Online Medical Marketing Blog

Optimizing Your Hospital's Online Presence: Structure Your Website in Accordance with SEO Best Practices

Written by Jonathan Catley | Mar 2, 2016 5:00:00 AM

A hospital’s website is its anchor in the digital landscape; provided it’s built well, it firmly secures the attention of both your audience and search engines. 

A hospital’s website is its online foundation, the bedrock of the entire institution’s power to attract and engage with online consumers. While social media prowess and an ear for great content are crucial, a well-structured site ensures that your hard work is rewarded with heavy traffic and high engagement rates from patients. 

But when it comes to online marketing, patients aren’t a healthcare provider’s only audience. Sites also need be “readable” to search engine algorithms like Google, Bing, and Yahoo! to ensure they’re listed as prominently in search results as possible. This is called search engine optimization (SEO), and fortunately, Google’s algorithms scour sites in much the same way that people do. That essentially means that if your hospital’s site is easy to navigate, Google will reward you for your efforts.

Hence, our rule of thumb for hospital site structuring: if readers can’t access your most important content, neither can search engines (who won’t display them to readers, and so on). It’s also important to remember that a site’s “searchability” is relative in that its highly dependant on both location and patient demographics. 

Structuring for SEO

First things first, the links to your most important pages — service line pages, contact pages, blog content, reviews, education pages, etc. — should be visible and easily accessible from your home page. The same goes for your primary navigation interface, which is usually a bar at the top of the page or a drop-down menu. If your hospital has multiple locations, you need to include a page for each. To put it plainly, if your key content isn’t obvious, no one will ever see it. 

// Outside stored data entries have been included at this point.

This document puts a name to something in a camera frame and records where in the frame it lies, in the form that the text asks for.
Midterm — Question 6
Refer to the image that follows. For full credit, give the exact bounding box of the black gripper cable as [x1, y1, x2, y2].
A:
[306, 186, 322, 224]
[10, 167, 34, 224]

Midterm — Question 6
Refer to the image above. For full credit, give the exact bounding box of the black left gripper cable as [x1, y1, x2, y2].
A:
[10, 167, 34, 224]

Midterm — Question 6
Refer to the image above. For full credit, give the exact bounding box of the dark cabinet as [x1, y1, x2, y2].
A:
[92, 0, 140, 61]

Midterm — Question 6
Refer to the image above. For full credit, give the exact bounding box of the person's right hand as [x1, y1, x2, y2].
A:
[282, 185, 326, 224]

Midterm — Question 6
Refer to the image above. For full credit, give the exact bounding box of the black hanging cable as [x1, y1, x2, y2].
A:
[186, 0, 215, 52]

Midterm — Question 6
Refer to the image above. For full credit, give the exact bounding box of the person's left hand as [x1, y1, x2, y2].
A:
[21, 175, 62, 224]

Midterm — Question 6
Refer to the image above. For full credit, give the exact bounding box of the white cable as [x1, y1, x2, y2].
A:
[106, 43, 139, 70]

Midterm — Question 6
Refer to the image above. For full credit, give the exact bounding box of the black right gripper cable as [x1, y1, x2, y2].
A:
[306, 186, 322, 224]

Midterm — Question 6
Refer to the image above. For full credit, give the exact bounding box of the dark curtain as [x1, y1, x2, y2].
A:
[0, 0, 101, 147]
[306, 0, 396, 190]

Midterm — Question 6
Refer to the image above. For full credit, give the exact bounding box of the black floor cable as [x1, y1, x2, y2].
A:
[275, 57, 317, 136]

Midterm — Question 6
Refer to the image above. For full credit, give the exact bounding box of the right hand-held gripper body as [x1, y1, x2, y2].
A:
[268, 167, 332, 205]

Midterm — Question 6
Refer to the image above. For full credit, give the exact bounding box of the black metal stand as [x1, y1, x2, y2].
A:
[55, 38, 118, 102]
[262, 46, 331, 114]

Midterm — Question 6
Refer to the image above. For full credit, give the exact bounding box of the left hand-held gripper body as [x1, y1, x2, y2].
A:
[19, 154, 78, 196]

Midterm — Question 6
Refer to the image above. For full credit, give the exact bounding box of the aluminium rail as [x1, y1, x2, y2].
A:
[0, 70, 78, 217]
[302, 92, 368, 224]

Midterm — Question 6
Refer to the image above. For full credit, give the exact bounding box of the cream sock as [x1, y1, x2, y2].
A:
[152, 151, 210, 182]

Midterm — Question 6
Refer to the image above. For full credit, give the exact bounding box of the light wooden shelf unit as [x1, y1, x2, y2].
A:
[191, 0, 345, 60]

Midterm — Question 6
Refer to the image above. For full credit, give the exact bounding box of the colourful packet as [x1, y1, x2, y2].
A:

As Search Engine Watch notes, you also need to link back to that important content from internal pages, such as other blog pages. It’s also a good idea to create “anchor” pages: longer, definitive pieces of blog content, such as medical case studies or “thinkpieces,” that smaller articles can all link to. This anchor page should in turn link back to your services pages.

Moreover, each individual page needs to have clear, targeted themes, including highly topical or local keywords and keyword groups, maximizing your site’s immediate relevance to users. Moz refers to this strategy as giving off a “scent,” a bait that attracts users within your facility’s immediate proximity. As important as search terms are, however, overall import and content quality trump specific keywords, as Google uses semantic search processes that favor great context over strict keyword inclusion, according to Search Engine Watch.

Once your hospital’s site is a glittering jewel (and updated regularly), it needs to be optimized for mobile, which accounts for nearly half of all search traffic, as ClickZ reports.

Build Onto Your Foundation

In reality, the structure of your hospital’s site extends beyond the organization and format of your content, especially as far as SEO is concerned. It’s imperative that you create or update your listings in Google’s My Business directory, including correct addresses and phone numbers for each location and/or medical practitioner. The same goes for Yelp and Yahoo! Local: Google indexes these sites (as well as other local directories) and gives preference to more relevant or highly-rated medical facilities. 

And just as directories look inward at your hospital site, their content faces outward. The context of whatever content you create will determine how easily or willingly potential patients find your information through search. What are the most common concerns of your target audience? What treatments are they most often seeking?

Check Google Trends often to assess the relevancy of your topics. Another good technique for making sure your topics are on point is to look at the organic traffic and the search terms that currently drive traffic to your site. Google restricts access to these keyword terms, while Bing does not.

It’s also a good idea to review your most popular pages and re-optimize them with new keywords and CTAs (calls-to-action) on a regular basis — if those are the pages getting the most views (even if they’re older posts), making sure they stay relevant and up-to-date will help keep the traffic flowing and maximize the return on your content creation efforts. 

Optimizing your hospital website’s structure is a task that’s never truly finished, and as it inevitably grows in size, administrators will need to regularly trim some fat to ensure that it doesn’t become too complicated or unwieldy.